Costos elevados empujan a los productores a la pérdida
A pesar de que el precio de la leche está en baja, los costos de producción siguen presionados. Alimentación animal, maíz, soja, fertilizantes, energía eléctrica, combustible y mantenimiento continúan pesando en el bolsillo de quienes están en el campo.
En la práctica, muchos productores reportan estar “en el medio del sándwich”:
- compran insumos caros;
- venden la leche por un valor cada vez menor;
- y no logran traspasar costos.
Este escenario afecta principalmente al productor promedio, que no tiene escala suficiente para diluir costos ni estructura para verticalizar la producción.
Importación de leche entra en el radar y aumenta la presión
Otro factor que genera fuerte debate en el sector es la importación de leche y derivados, especialmente de países del Mercosur. Cuando hay riesgo de escasez o presión inflacionaria, la entrada de producto importado suele ser utilizada como herramienta para contener precios.
En la práctica, esto aumenta la oferta en el mercado interno y presiona aún más el precio pagado al productor nacional, que ya enfrenta costos elevados y menor competitividad.
Para muchos productores, la sensación es que el mercado reacciona rápido para contener aumentos, pero no actúa con la misma intensidad para garantizar rentabilidad en el campo.

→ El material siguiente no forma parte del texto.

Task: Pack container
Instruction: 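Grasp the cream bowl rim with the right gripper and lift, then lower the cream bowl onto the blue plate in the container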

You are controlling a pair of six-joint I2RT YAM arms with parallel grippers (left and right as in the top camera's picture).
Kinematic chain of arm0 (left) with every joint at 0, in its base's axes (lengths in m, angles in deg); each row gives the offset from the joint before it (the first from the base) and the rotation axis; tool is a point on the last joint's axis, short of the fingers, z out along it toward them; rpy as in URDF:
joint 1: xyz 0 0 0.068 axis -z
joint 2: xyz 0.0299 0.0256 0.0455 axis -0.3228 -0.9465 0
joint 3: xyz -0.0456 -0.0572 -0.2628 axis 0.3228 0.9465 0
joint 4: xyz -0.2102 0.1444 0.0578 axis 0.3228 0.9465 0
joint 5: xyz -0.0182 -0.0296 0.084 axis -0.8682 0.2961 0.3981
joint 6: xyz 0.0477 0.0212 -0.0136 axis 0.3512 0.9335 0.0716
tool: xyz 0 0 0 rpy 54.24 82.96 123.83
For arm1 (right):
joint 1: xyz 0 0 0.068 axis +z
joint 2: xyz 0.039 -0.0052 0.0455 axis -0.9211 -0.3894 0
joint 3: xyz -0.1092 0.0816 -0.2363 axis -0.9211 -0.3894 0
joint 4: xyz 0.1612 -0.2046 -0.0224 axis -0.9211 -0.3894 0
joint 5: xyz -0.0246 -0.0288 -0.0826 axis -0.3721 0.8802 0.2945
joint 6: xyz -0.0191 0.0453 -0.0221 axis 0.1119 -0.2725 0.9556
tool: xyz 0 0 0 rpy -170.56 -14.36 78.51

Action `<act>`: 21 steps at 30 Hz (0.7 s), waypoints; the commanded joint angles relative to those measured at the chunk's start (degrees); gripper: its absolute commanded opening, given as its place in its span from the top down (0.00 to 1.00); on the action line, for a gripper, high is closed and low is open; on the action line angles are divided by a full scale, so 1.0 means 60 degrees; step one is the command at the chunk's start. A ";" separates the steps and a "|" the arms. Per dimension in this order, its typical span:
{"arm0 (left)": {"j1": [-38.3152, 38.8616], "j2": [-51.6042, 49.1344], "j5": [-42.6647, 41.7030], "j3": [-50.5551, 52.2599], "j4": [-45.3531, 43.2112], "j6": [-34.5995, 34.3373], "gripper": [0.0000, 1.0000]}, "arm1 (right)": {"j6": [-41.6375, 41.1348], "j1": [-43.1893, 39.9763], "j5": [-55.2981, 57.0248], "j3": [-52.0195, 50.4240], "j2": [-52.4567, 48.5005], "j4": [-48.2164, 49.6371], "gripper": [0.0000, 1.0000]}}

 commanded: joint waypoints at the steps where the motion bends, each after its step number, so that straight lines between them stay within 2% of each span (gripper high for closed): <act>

¿Y el papel del gobierno y de los impuestos?
El debate también abarca políticas públicas. La leche es un alimento básico, presente en prácticamente todos los hogares brasileños, lo que hace que el gobierno tenga interés en evitar altas expresivas en el precio al consumidor.
Sin embargo, los productores señalan que:
- faltan políticas consistentes de protección al productor;
- no hay mecanismos eficaces de garantía de precio mínimo;
- la carga tributaria y burocrática dificulta la agregación de valor.
Para pequeños productores, intentar salir de la dependencia del lácteo —produciendo queso, yogur u otros derivados— muchas veces se encuentra con exigencias sanitarias, fiscales y logísticas que hacen inviable el proceso.
¿Por qué algunos logran sobrevivir y otros no?
Los productores que logran verticalizar la producción, controlando desde la granja hasta la venta final, tienden a sufrir menos con las oscilaciones de precio. Estos productores logran definir su propio valor de venta y diluir mejor los costos.
Ya la gran mayoría, especialmente pequeños y medianos productores familiares, depende exclusivamente del camión de recolección y del precio impuesto por la industria. Son estos los que sienten primero —y más fuerte— los efectos de la crisis.
La leche afecta a todos los brasileños, no solo a quienes producen

A pesar de parecer un problema restringido al campo, la crisis de la leche impacta a toda la sociedad. La leche es un alimento esencial, presente en la mesa de millones de familias y base para numerosos productos derivados.
Cuando el productor quiebra:
- la oferta futura se ve comprometida;
- la cadena productiva se debilita;
- y el riesgo de nuevos aumentos en el precio final crece.
Lo que hoy parece una crisis del productor puede, mañana, convertirse en un problema directo para el consumidor.
Una alerta para el futuro de la cadena de la leche
La caída en el precio de la leche expone un problema estructural de la cadena productiva brasileña: quien produce asume el mayor riesgo, pero se queda con la menor parte. Sin ajustes, políticas claras y mayor equilibrio entre los eslabones de la cadena, la tendencia es que más productores dejen la actividad.
Y la pregunta que queda es simple — y incómoda:
si el productor continúa quebrando, ¿quién producirá la leche de mañana?


O produtor, desculpem a comparação, é a «galinha dos ovos de ouro» como na famosa fábula. Alguns comportamentos ajudaram muito esta discrepância entre os elos, onde o mais importante é o menos remunerado. Nos meus quase 50 anos como assistente técnico aprendi muito com a ****, mas ainda não entendi como ela pode ser fortalecida.